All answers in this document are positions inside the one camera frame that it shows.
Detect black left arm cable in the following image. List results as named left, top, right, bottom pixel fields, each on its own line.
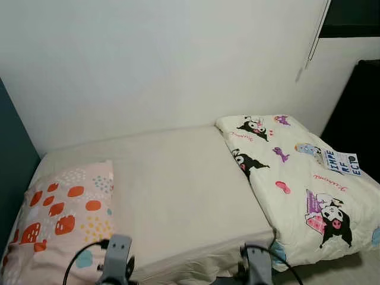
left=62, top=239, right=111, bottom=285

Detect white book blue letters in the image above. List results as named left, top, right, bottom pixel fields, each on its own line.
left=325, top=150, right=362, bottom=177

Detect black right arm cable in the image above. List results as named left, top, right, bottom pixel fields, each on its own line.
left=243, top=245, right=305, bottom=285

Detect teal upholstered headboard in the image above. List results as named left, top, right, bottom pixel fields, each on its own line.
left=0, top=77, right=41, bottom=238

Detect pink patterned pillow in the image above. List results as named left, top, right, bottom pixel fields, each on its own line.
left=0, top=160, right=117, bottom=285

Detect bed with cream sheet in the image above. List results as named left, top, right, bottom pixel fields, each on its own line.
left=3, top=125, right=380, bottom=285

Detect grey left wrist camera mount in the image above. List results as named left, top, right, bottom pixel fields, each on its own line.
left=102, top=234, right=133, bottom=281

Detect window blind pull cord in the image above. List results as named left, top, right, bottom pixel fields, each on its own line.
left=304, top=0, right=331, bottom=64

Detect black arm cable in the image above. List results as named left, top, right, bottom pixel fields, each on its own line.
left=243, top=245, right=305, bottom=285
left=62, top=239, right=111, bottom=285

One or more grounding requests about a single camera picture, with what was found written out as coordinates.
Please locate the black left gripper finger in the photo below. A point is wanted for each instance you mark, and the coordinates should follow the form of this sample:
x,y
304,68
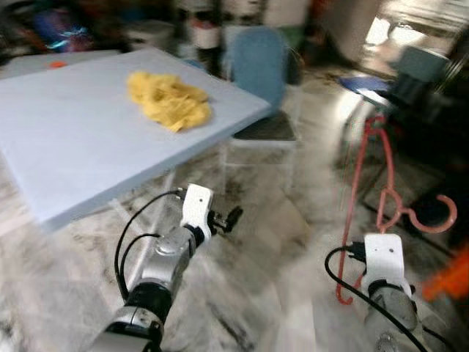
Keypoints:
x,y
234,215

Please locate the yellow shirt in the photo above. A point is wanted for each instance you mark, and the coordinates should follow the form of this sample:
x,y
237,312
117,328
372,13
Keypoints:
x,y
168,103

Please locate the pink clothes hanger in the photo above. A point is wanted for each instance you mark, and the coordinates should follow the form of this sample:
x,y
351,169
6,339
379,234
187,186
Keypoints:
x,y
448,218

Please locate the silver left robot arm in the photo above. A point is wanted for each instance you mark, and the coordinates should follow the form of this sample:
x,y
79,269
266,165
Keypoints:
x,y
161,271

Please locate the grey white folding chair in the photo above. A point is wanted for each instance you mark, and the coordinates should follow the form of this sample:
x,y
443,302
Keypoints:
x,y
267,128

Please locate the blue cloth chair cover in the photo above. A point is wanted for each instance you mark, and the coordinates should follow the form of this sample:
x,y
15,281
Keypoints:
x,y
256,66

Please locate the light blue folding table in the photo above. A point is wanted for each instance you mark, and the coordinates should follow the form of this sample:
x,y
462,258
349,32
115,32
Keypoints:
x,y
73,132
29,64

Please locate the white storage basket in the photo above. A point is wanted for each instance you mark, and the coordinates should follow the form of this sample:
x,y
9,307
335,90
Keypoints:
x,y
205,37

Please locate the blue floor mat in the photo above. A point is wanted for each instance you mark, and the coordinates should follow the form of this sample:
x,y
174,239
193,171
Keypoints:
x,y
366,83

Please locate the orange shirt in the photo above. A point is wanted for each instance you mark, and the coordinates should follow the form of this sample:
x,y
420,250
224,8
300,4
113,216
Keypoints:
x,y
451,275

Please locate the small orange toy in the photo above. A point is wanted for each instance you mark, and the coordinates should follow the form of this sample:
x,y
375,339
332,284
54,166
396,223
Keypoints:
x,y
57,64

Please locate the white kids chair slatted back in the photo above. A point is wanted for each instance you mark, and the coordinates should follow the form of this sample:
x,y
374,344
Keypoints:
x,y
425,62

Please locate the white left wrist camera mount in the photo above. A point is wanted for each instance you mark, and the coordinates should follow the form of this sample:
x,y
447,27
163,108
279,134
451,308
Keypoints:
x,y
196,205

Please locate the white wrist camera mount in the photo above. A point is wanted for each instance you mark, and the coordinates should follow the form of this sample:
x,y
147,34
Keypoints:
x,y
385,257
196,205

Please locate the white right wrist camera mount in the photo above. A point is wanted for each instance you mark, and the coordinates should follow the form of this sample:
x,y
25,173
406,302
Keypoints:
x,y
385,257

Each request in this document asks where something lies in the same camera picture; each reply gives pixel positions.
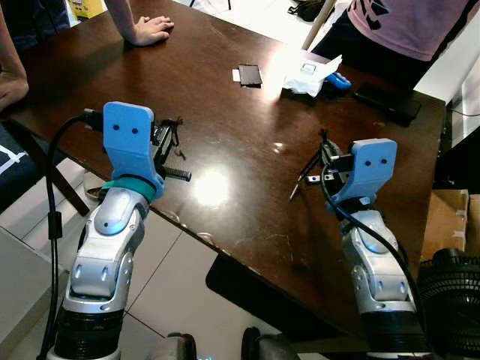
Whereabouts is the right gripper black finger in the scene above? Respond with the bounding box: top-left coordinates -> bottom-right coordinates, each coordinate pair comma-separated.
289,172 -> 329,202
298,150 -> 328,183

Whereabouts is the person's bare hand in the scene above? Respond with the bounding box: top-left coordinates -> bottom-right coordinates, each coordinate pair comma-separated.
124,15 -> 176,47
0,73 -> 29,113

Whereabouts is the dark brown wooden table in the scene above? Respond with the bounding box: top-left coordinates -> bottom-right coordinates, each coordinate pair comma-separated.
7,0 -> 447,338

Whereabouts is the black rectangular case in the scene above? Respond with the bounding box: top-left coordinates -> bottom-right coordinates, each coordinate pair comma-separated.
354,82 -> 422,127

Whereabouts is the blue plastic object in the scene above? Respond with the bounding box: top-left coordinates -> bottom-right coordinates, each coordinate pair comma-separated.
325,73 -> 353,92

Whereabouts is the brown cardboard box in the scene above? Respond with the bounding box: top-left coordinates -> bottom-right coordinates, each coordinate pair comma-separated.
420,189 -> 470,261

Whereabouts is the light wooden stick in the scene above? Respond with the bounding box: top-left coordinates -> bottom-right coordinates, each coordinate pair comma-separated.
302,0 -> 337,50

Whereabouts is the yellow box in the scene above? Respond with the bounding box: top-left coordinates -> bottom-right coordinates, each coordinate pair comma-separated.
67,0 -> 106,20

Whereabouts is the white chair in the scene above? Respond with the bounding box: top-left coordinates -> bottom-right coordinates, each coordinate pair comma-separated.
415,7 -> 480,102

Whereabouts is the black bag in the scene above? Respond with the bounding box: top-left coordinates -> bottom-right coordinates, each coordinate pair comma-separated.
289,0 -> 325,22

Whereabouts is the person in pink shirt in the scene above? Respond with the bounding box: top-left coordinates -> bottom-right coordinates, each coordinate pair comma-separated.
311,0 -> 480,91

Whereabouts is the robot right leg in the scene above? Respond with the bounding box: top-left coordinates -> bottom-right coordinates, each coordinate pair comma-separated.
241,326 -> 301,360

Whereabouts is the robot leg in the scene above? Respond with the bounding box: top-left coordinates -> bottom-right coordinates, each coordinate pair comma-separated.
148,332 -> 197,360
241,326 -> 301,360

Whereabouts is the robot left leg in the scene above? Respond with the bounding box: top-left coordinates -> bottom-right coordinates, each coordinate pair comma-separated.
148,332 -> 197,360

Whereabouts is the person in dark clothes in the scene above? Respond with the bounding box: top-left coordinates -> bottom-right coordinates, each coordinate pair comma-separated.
==========
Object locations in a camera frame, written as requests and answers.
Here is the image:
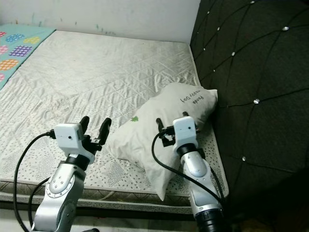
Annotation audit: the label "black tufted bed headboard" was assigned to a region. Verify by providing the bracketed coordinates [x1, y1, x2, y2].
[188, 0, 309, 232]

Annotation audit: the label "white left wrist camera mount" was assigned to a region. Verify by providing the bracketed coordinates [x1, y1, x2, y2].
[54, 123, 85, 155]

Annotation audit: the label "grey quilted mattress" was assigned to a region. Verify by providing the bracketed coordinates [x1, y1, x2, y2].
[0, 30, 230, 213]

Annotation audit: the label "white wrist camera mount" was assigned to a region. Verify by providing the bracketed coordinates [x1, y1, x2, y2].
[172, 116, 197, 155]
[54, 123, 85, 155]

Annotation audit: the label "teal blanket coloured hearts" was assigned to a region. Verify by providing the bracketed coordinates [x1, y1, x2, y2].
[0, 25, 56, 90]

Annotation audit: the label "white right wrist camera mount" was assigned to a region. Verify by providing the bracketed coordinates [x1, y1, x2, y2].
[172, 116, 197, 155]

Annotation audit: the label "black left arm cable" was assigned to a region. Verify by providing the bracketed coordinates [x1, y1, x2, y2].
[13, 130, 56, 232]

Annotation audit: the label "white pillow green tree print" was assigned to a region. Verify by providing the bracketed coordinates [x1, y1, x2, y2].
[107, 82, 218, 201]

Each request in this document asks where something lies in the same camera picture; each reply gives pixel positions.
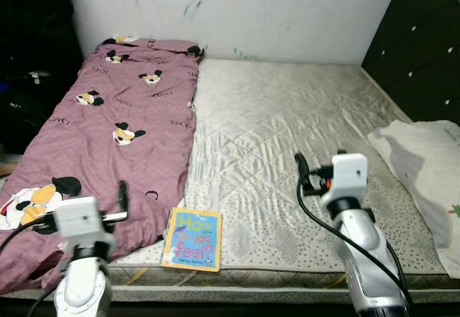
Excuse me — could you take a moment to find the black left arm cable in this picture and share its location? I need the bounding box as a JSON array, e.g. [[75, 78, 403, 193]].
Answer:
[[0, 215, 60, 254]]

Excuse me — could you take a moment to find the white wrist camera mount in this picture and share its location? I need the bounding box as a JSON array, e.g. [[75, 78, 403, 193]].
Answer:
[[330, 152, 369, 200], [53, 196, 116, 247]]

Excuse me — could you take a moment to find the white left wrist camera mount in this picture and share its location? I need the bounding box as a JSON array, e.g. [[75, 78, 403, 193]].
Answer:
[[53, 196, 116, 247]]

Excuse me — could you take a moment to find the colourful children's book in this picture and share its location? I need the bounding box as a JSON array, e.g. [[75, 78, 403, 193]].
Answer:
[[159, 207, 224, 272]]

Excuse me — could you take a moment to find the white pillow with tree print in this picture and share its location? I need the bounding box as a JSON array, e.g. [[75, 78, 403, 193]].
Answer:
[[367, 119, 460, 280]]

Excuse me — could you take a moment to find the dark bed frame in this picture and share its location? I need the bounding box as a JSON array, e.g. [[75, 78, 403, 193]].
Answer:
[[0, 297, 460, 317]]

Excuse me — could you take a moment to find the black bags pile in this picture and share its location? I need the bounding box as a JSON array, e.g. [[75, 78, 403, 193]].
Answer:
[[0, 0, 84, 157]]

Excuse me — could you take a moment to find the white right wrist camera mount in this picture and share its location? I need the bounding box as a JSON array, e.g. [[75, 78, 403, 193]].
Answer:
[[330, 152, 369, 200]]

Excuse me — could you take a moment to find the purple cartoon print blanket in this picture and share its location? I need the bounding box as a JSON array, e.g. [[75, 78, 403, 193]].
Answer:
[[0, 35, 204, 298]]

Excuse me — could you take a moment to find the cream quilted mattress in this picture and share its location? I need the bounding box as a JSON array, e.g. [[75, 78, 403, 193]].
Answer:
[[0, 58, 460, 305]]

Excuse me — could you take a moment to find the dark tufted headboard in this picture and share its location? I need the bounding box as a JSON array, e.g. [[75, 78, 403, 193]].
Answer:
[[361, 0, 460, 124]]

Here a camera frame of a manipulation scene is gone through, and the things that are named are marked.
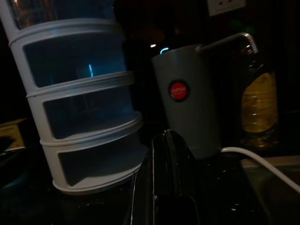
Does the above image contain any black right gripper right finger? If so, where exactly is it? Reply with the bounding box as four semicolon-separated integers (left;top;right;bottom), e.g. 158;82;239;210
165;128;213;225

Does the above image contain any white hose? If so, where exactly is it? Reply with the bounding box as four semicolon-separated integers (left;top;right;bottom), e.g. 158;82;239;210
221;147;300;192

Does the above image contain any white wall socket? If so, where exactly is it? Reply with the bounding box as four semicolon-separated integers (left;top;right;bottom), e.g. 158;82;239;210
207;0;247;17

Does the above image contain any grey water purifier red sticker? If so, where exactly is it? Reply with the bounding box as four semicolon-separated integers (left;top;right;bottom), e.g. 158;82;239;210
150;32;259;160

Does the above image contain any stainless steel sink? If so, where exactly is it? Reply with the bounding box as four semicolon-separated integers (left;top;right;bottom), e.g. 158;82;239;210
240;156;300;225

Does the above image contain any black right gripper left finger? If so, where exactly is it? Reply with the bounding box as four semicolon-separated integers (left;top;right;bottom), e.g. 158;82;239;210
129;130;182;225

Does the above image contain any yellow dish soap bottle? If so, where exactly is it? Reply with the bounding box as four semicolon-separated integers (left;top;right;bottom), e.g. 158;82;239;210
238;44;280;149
==========
### Work instructions
In the entries above, how many lines contain the string "orange"? Say only the number.

### Result of this exercise
2